Antananarivo is the political and economic capital of Madagascar and there is a significant amount of history and culture to discover while you’re there.
Ivato International Airport is the main international airport serving Antananarivo, the capital of Madagascar, located 16 km northwest of the city centre.
- Closest City
The official languages of Madagascar are Malagasy and French. While it is uncommon to find fluent English speakers, the language is increasing in popularity.
Madagascar uses the Malagasy Ariary. The currency code is MGA. ATMs are readily found across the country, although some aren't accessible outside banking hours.
All foreign visitors to Madagascar require entry visas. Visa information can change often and varies from country to country. We recommend checking your country's travel advisories in advance of booking a trip.
Electrical current is 230 volts, 50Hz; a UK-type plug with three flat pins. The standard voltage in the US is 110 volts, so to avoid frying your electronics, you may need a surge adaptor.

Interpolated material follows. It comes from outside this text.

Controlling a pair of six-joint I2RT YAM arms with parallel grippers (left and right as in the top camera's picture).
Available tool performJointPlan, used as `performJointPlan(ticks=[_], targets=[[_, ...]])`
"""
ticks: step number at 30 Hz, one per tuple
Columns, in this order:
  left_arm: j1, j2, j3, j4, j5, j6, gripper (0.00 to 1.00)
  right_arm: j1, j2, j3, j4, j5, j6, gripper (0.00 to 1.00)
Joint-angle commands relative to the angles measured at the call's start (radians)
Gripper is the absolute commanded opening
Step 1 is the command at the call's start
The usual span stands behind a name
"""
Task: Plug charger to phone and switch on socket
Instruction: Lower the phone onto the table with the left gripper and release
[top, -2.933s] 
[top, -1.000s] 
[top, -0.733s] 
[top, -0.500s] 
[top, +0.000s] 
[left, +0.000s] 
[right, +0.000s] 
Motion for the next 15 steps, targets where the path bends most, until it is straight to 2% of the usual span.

Typhoid, Hepatitis A and B are advised. The government of Madagascar requires proof of yellow fever vaccination only if you are arriving from a country with risk of yellow fever. Make sure you consult a medical professional before you depart.
The phone numbers to call in case of emergency are 117 for the police, 020 22 625 66 for an ambulance and 118 for a fire.
When to Visit
FAQs about Madagascar
Do you tip in Madagascar?
Tipping in Madagascar isn’t very common for locals, but as a tourist, it is expected to tip and will always be appreciated. For porters, Ar200 or Ar500 is acceptable, and for restaurants or bars, 10% to 15% will be appreciated.
What is the internet access like?
Hotels across the country offer free WiFi as do many bars and restaurants. Outside urban areas this is not as common.
Is the tap water safe to drink?
In general, the water is not safe to drink in Madagascar. Make sure to only drink from sealed water bottles, or take a portable water purifier.
Can I use my credit cards?
The use of credit or debit cards is mostly restricted to larger hotels and restaurants frequented by international visitors. We suggest for you to carry enough cash to last a few days and withdraw funds as needed.
What are the public holidays?
Along with common public holidays such as New Year’s Day, Christmas and Easter, Madagascar celebrates Martyr's Day in March, Labour Day on May 1 and Independence Day June 26, All Saints’ Day November 1, just to name a few.
Is it safe to travel in Madagascar?
While Madagascar is safe to visit, there are many precautions you should note. It is not safe to walk after dark and it is recommended that you travel by taxi at night. As for other crimes, pickpocketing frequently occurs, so be careful with your belongings.